The Transportation Security Adminstration wants a little help with its trusted traveler program. More to the point, the TSA is looking for private providers who can demonstrate some competency in pre-screening travelers who volunteer for the process in search of a quicker route through the airport that involves, perhaps, a bit less fondling and probing. Along those lines, the TSA issued a market research request for information last week "to obtain market research, test, and demonstration information relative to the possible expansion of expedited aviation physical screening initiatives." The American Civil Liberties Union is concerned that this is just another step toward a total-surveillance security state, and it just might be.
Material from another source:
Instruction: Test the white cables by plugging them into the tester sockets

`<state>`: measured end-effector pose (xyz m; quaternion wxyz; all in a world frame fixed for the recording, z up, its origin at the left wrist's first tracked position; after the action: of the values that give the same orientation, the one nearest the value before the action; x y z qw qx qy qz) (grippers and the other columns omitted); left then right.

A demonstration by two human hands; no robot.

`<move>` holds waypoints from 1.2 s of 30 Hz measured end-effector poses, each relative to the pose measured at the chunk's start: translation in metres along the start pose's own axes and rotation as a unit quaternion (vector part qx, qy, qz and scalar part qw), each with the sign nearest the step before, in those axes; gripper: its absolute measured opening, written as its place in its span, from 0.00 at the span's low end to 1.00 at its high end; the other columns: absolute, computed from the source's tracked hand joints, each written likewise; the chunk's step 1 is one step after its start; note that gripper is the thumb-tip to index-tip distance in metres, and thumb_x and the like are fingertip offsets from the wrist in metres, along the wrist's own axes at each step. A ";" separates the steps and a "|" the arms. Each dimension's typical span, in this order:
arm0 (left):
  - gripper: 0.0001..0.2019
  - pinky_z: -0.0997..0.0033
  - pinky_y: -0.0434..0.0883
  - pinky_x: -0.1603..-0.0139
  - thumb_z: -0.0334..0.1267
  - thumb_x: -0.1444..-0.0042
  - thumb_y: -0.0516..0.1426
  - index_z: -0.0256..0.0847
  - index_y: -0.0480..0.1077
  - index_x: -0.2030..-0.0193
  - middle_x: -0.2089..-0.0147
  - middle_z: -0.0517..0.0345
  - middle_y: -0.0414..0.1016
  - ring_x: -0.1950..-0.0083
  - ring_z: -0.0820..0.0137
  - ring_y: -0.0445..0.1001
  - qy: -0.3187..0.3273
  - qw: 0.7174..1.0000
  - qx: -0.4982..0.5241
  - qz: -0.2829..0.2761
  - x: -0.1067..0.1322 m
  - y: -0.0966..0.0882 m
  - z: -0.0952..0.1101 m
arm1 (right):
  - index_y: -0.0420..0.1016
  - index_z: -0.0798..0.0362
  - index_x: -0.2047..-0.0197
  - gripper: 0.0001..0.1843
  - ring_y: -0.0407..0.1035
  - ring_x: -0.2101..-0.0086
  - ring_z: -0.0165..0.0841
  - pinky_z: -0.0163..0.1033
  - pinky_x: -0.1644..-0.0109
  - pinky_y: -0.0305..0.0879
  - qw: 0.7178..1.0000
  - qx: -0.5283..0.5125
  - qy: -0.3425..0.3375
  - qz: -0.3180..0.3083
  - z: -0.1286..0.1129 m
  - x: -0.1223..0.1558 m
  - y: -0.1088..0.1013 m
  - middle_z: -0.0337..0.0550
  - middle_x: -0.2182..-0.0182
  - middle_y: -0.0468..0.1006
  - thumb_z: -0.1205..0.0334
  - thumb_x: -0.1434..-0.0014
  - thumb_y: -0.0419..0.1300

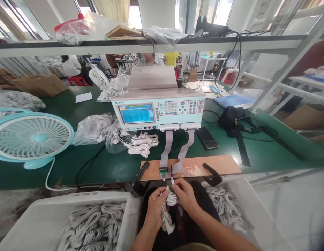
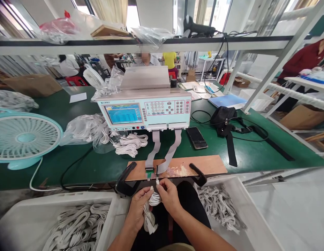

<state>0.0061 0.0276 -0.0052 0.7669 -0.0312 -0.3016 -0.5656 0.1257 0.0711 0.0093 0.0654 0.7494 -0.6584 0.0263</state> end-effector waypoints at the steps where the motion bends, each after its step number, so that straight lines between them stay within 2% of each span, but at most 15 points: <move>1: 0.17 0.80 0.59 0.86 0.46 0.60 0.64 0.36 0.72 0.67 0.80 0.64 0.68 0.83 0.79 0.61 -0.004 1.000 -0.001 -0.005 0.000 -0.001 0.000 | 0.64 0.54 0.75 0.13 0.54 0.79 0.26 0.32 0.75 0.52 1.000 -0.010 0.007 0.000 0.000 0.000 0.001 0.33 0.81 0.62 0.54 0.50 0.59; 4: 0.15 0.81 0.58 0.85 0.47 0.57 0.62 0.36 0.72 0.67 0.81 0.64 0.67 0.83 0.79 0.61 0.007 0.998 -0.046 -0.036 -0.003 -0.003 0.007 | 0.64 0.55 0.76 0.13 0.53 0.80 0.25 0.32 0.75 0.51 0.998 -0.048 0.038 -0.004 -0.002 0.000 0.004 0.32 0.82 0.62 0.55 0.52 0.61; 8: 0.17 0.82 0.54 0.86 0.50 0.52 0.58 0.36 0.69 0.76 0.84 0.65 0.62 0.85 0.79 0.57 0.040 0.978 -0.159 -0.131 -0.006 -0.001 0.024 | 0.64 0.55 0.79 0.14 0.52 0.81 0.24 0.32 0.76 0.50 0.990 -0.106 0.090 0.001 -0.005 -0.001 0.008 0.32 0.84 0.63 0.55 0.56 0.63; 10: 0.18 0.81 0.53 0.86 0.51 0.52 0.57 0.36 0.68 0.78 0.85 0.65 0.61 0.85 0.79 0.56 0.044 0.969 -0.188 -0.155 -0.007 0.000 0.028 | 0.65 0.55 0.80 0.15 0.52 0.82 0.24 0.32 0.76 0.50 0.987 -0.123 0.105 0.009 -0.006 -0.001 0.010 0.32 0.84 0.62 0.55 0.57 0.64; 16: 0.14 0.80 0.54 0.83 0.46 0.50 0.56 0.35 0.71 0.71 0.80 0.65 0.62 0.81 0.79 0.57 0.104 0.983 -0.134 -0.071 -0.013 -0.001 0.026 | 0.67 0.56 0.78 0.15 0.54 0.81 0.24 0.32 0.74 0.52 0.986 -0.120 0.117 0.003 -0.005 -0.001 0.009 0.34 0.83 0.65 0.53 0.57 0.64; 20: 0.13 0.80 0.55 0.82 0.45 0.51 0.56 0.37 0.67 0.77 0.81 0.66 0.60 0.81 0.79 0.57 0.122 0.984 -0.121 -0.042 -0.012 -0.001 0.025 | 0.67 0.56 0.79 0.16 0.56 0.80 0.25 0.33 0.73 0.54 0.990 -0.105 0.098 -0.004 -0.013 -0.002 0.008 0.34 0.83 0.65 0.53 0.57 0.65; 22: 0.15 0.79 0.55 0.82 0.46 0.51 0.57 0.37 0.65 0.80 0.82 0.67 0.58 0.82 0.79 0.56 0.123 0.985 -0.117 -0.032 -0.012 -0.002 0.026 | 0.67 0.56 0.79 0.16 0.57 0.80 0.26 0.33 0.72 0.55 0.991 -0.097 0.094 -0.004 -0.016 -0.002 0.009 0.35 0.83 0.65 0.52 0.57 0.65; 27: 0.14 0.80 0.55 0.83 0.48 0.52 0.57 0.37 0.67 0.76 0.82 0.67 0.58 0.82 0.78 0.56 0.113 0.990 -0.088 -0.014 -0.013 0.000 0.024 | 0.69 0.55 0.79 0.16 0.58 0.79 0.27 0.34 0.71 0.56 0.992 -0.089 0.093 -0.006 -0.017 -0.002 0.008 0.36 0.82 0.67 0.51 0.58 0.65; 31: 0.14 0.79 0.59 0.78 0.47 0.51 0.57 0.36 0.68 0.75 0.80 0.65 0.61 0.79 0.78 0.60 0.121 0.992 -0.038 -0.005 -0.012 0.003 0.020 | 0.71 0.56 0.78 0.16 0.59 0.78 0.27 0.34 0.70 0.56 0.992 -0.088 0.089 -0.012 -0.016 -0.003 0.008 0.36 0.81 0.68 0.51 0.57 0.65; 36: 0.15 0.78 0.62 0.74 0.48 0.51 0.57 0.37 0.67 0.77 0.79 0.64 0.63 0.76 0.76 0.62 0.153 0.987 -0.053 -0.006 -0.013 0.003 0.018 | 0.72 0.57 0.75 0.18 0.58 0.78 0.27 0.33 0.70 0.55 0.989 -0.105 0.098 -0.036 -0.013 -0.004 0.014 0.36 0.80 0.69 0.49 0.56 0.64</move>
<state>-0.0014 0.0471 0.0041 0.7980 0.0173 -0.1504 -0.5833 0.1122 0.0746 0.0229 0.2088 0.7556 -0.6202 0.0285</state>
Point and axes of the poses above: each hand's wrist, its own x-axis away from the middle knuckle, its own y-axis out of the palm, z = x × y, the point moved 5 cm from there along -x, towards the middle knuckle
But it also likely represents an opportunity for the TSA to bypass its own awe-inspiring history of incompetence — or to, once again, screw something up.

What the TSA is looking for is described thusly in its RFI:

The TSA is interested in evaluating the current/near term state of commercial solutions to be designed, developed, and operated by entities that are established as TSA regulated entities or are providing demonstration support in conjunction with such an entity.  TSA is particularly interested in techniques that may be used to make members of the traveling public aware of the demonstration, to enroll them for this pre-screening, to use non-governmental data elements to generate an assessment of the risk to the aviation transportation system that may be posed by a specific individual, and to communicate the identity of persons who have successfully passed this risk based assessment to TSA's Secure Flight.

There's much talk in the overall document of giving responding companies acess to Social Security data and the like, but it's obviouc that the TSA wants private companies experienced in compiling and crunching commercial data to work their magic on frequent flyers.

The ACLU's Jay Stanley frets, understandably:

This would be a major step toward turning the agency's Pre-Check whitelist into the insidious kind of passenger profiling system that was proposed under the Bush Administration in the wake of 9/11, and a confirmation of our longstanding warnings that the logic of the risk-assessment approach to security will drive the government toward the use of more and more data on individuals.

That the TSA insists participation is voluntary doesn't satisfy the civil liberties group, since the TSA is openly eager to encourage as much participation as possible. "[U]ltimately," warns Stanley, "[W]e face the prospect of a two-class airline security system, or even a system in which simply everyone has a Pre-Check ID, and the hapless group who can't get one become a security underclass."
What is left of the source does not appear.